THE PROBLEM: Exact reproduction of all the data is needed.

[Records from a data collection]
────────────────
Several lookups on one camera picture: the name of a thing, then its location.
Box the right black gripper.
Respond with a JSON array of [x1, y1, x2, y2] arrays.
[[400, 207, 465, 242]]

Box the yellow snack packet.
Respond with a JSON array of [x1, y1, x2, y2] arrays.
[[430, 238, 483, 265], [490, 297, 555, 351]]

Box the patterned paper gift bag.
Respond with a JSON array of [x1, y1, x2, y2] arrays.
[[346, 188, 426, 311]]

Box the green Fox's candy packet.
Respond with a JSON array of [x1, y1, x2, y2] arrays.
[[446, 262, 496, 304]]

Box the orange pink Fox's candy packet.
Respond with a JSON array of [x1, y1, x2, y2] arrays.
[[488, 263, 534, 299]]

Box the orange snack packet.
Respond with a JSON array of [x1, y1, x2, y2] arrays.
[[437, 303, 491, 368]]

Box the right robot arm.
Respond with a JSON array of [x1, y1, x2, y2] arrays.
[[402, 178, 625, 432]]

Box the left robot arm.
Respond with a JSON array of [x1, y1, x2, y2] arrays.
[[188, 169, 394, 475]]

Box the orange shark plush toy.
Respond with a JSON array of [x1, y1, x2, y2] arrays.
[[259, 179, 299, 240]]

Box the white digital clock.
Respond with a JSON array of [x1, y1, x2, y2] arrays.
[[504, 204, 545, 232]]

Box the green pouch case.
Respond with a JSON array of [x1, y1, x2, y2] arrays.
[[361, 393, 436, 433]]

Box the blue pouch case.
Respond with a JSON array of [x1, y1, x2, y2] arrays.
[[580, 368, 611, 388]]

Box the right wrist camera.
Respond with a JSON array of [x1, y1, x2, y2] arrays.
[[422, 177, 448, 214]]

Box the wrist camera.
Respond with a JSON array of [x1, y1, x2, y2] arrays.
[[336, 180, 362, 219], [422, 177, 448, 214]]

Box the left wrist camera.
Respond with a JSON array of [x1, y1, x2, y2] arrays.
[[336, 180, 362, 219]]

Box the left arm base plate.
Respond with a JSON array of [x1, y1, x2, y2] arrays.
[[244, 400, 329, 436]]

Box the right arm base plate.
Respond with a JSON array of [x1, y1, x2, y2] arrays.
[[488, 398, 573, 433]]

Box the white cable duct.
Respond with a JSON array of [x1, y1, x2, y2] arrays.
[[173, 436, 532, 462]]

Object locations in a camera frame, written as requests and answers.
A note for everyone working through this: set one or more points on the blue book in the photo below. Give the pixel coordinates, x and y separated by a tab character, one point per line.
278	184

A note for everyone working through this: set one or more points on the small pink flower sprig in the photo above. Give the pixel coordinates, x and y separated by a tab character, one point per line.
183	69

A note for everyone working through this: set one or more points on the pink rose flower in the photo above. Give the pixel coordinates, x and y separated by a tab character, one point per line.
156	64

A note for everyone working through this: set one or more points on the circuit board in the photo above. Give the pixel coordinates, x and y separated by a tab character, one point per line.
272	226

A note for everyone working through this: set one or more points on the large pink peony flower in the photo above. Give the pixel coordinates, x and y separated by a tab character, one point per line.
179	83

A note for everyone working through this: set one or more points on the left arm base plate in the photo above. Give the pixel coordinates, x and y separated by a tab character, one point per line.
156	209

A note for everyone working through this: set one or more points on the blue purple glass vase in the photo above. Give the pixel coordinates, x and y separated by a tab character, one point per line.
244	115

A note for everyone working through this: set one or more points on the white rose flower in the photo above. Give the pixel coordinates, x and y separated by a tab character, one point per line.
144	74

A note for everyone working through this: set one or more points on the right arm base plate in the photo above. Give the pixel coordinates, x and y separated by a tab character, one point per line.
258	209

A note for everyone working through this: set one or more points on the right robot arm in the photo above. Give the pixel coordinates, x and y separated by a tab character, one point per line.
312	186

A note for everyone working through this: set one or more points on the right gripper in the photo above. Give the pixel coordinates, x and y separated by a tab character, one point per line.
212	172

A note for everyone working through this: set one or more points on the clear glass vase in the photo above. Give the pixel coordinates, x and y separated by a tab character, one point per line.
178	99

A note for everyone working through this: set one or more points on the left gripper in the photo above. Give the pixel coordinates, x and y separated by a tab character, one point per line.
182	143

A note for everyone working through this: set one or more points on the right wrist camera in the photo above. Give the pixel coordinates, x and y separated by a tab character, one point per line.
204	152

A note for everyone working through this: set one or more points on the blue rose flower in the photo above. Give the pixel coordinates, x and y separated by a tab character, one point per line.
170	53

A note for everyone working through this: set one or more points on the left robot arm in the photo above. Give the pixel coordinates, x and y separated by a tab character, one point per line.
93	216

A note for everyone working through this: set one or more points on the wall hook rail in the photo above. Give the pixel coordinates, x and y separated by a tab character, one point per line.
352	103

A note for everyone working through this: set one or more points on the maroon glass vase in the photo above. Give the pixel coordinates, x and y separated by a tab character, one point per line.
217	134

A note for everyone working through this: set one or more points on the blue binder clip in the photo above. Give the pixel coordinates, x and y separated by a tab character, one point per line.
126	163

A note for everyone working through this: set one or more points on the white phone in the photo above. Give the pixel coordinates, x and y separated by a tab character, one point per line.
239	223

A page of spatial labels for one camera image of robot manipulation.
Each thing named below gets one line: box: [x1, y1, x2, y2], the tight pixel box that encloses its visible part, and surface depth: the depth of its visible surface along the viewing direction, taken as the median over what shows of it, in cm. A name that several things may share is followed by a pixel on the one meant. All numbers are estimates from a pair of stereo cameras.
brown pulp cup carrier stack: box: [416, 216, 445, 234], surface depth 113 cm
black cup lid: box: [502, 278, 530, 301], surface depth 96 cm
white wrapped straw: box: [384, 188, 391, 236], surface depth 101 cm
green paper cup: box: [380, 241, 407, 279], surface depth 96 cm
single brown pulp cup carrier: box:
────────────────
EXERCISE OUTPUT:
Several lookups on one camera picture: the name of a thing, then its location.
Box the right black gripper.
Respond with a JSON array of [x1, y1, x2, y2] arrays.
[[400, 207, 465, 242]]

Box the yellow snack packet.
Respond with a JSON array of [x1, y1, x2, y2] arrays.
[[430, 238, 483, 265], [490, 297, 555, 351]]

Box the patterned paper gift bag.
Respond with a JSON array of [x1, y1, x2, y2] arrays.
[[346, 188, 426, 311]]

Box the green Fox's candy packet.
Respond with a JSON array of [x1, y1, x2, y2] arrays.
[[446, 262, 496, 304]]

Box the orange pink Fox's candy packet.
Respond with a JSON array of [x1, y1, x2, y2] arrays.
[[488, 263, 534, 299]]

Box the orange snack packet.
Respond with a JSON array of [x1, y1, x2, y2] arrays.
[[437, 303, 491, 368]]

Box the right robot arm.
Respond with a JSON array of [x1, y1, x2, y2] arrays.
[[402, 178, 625, 432]]

Box the left robot arm.
Respond with a JSON array of [x1, y1, x2, y2] arrays.
[[188, 169, 394, 475]]

Box the orange shark plush toy.
Respond with a JSON array of [x1, y1, x2, y2] arrays.
[[259, 179, 299, 240]]

Box the white digital clock.
Respond with a JSON array of [x1, y1, x2, y2] arrays.
[[504, 204, 545, 232]]

Box the green pouch case.
Respond with a JSON array of [x1, y1, x2, y2] arrays.
[[361, 393, 436, 433]]

Box the blue pouch case.
Respond with a JSON array of [x1, y1, x2, y2] arrays.
[[580, 368, 611, 388]]

Box the right wrist camera.
Respond with a JSON array of [x1, y1, x2, y2] arrays.
[[422, 177, 448, 214]]

Box the wrist camera.
Respond with a JSON array of [x1, y1, x2, y2] arrays.
[[336, 180, 362, 219], [422, 177, 448, 214]]

Box the left wrist camera.
Respond with a JSON array of [x1, y1, x2, y2] arrays.
[[336, 180, 362, 219]]

Box the left arm base plate.
Respond with a JSON array of [x1, y1, x2, y2] arrays.
[[244, 400, 329, 436]]

Box the right arm base plate.
Respond with a JSON array of [x1, y1, x2, y2] arrays.
[[488, 398, 573, 433]]

Box the white cable duct.
Respond with a JSON array of [x1, y1, x2, y2] arrays.
[[173, 436, 532, 462]]

Object locations in a camera frame, written as requests and answers.
A note for everyone working through this: set one or more points on the blue book in the photo below. Give the pixel coordinates, x and y separated by a tab character, one point per line.
278	184

A note for everyone working through this: set one or more points on the small pink flower sprig in the photo above. Give the pixel coordinates, x and y separated by a tab character, one point per line.
183	69

A note for everyone working through this: set one or more points on the pink rose flower in the photo above. Give the pixel coordinates, x and y separated by a tab character, one point per line.
156	64

A note for everyone working through this: set one or more points on the circuit board in the photo above. Give the pixel coordinates, x and y separated by a tab character, one point per line.
272	226

A note for everyone working through this: set one or more points on the large pink peony flower in the photo above. Give the pixel coordinates, x and y separated by a tab character, one point per line.
179	83

A note for everyone working through this: set one or more points on the left arm base plate in the photo above. Give the pixel coordinates, x and y separated by a tab character, one point per line.
156	209

A note for everyone working through this: set one or more points on the blue purple glass vase in the photo above. Give the pixel coordinates, x and y separated by a tab character, one point per line.
244	115

A note for everyone working through this: set one or more points on the white rose flower in the photo above. Give the pixel coordinates, x and y separated by a tab character, one point per line.
144	74

A note for everyone working through this: set one or more points on the right arm base plate in the photo above. Give the pixel coordinates, x and y separated by a tab character, one point per line.
258	209

A note for everyone working through this: set one or more points on the right robot arm in the photo above. Give the pixel coordinates, x and y separated by a tab character, one point per line.
312	186

A note for everyone working through this: set one or more points on the right gripper in the photo above. Give the pixel coordinates, x and y separated by a tab character, one point per line.
212	172

A note for everyone working through this: set one or more points on the clear glass vase in the photo above. Give the pixel coordinates, x and y separated by a tab character, one point per line.
178	99

A note for everyone working through this: set one or more points on the left gripper in the photo above. Give the pixel coordinates, x and y separated by a tab character, one point per line.
182	143

A note for everyone working through this: set one or more points on the right wrist camera in the photo above. Give the pixel coordinates, x and y separated by a tab character, one point per line.
204	152

A note for everyone working through this: set one or more points on the blue rose flower in the photo above. Give the pixel coordinates, x and y separated by a tab character, one point per line.
170	53

A note for everyone working through this: set one or more points on the left robot arm in the photo above. Give the pixel coordinates, x and y separated by a tab character, one point per line.
93	216

A note for everyone working through this: set one or more points on the wall hook rail in the photo above. Give the pixel coordinates, x and y separated by a tab character, one point per line.
352	103

A note for everyone working through this: set one or more points on the maroon glass vase in the photo above. Give the pixel coordinates, x and y separated by a tab character, one point per line.
217	134

A note for everyone working through this: set one or more points on the blue binder clip in the photo above. Give the pixel coordinates, x and y separated by a tab character, one point per line.
126	163

A note for everyone working through this: set one or more points on the white phone in the photo above. Give the pixel coordinates, x and y separated by a tab character, one point per line.
239	223

A page of spatial labels for one camera image of robot manipulation.
Each thing named below gets one line: box: [x1, y1, x2, y2], the tight pixel box that encloses its visible part, and surface depth: the depth of its visible surface along the viewing direction, taken as the median over what shows of it, in cm. A name that several things may share is followed by a pixel on the one meant. All numbers are estimates from a pair of stereo cameras.
brown pulp cup carrier stack: box: [416, 216, 445, 234], surface depth 113 cm
black cup lid: box: [502, 278, 530, 301], surface depth 96 cm
white wrapped straw: box: [384, 188, 391, 236], surface depth 101 cm
green paper cup: box: [380, 241, 407, 279], surface depth 96 cm
single brown pulp cup carrier: box:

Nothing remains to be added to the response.